Problem description. Look below for the line that has "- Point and". Set down the lines from there through the line that has "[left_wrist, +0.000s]", exactly as written.

Source material.
------------------------------------------------------------------------

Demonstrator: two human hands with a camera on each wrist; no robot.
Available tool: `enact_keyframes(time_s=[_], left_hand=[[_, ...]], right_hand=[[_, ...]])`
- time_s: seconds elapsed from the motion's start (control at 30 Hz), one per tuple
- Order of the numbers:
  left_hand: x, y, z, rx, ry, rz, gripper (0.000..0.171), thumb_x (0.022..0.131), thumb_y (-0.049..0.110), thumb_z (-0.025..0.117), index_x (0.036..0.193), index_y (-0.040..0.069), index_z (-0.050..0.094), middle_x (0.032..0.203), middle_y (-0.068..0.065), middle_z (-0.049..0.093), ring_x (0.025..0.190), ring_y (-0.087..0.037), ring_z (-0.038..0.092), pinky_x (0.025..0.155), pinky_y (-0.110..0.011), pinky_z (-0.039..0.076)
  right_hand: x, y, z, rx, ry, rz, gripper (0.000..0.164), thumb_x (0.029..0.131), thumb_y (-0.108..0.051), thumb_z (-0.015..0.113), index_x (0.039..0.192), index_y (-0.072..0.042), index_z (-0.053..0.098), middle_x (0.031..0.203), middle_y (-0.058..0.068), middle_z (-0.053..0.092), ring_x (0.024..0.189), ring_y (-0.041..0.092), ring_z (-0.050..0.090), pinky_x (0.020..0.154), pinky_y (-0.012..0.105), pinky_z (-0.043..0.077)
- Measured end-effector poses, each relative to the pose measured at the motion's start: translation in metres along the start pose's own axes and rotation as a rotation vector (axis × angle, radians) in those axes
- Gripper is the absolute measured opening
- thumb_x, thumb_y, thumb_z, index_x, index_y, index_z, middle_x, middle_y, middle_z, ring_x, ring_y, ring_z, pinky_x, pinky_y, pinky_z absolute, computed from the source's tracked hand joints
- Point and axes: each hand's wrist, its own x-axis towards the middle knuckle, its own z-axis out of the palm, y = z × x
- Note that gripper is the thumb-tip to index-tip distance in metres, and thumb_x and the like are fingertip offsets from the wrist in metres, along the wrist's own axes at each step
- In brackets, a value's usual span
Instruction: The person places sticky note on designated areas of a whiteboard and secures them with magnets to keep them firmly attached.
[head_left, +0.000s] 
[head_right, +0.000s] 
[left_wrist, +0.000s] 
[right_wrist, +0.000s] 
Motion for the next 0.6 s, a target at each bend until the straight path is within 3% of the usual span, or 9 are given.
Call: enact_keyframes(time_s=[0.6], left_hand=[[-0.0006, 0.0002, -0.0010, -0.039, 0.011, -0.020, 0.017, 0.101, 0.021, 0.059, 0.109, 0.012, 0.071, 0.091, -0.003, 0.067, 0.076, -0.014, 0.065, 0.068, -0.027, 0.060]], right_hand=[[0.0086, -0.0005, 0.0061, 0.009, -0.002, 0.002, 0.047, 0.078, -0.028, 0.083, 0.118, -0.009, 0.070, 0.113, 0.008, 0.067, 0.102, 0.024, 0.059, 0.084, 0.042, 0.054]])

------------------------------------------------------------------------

Reply to the exercise.
- Point and axes: each hand's wrist, its own x-axis towards the middle knuckle, its own z-axis out of the palm, y = z × x
- Note that gripper is the thumb-tip to index-tip distance in metres, and thumb_x and the like are fingertip offsets from the wrist in metres, along the wrist's own axes at each step
- In brackets, a value's usual span
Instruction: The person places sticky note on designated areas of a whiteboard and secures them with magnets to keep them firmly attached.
[head_left, +0.000s] 
[head_right, +0.000s] 
[left_wrist, +0.000s] 

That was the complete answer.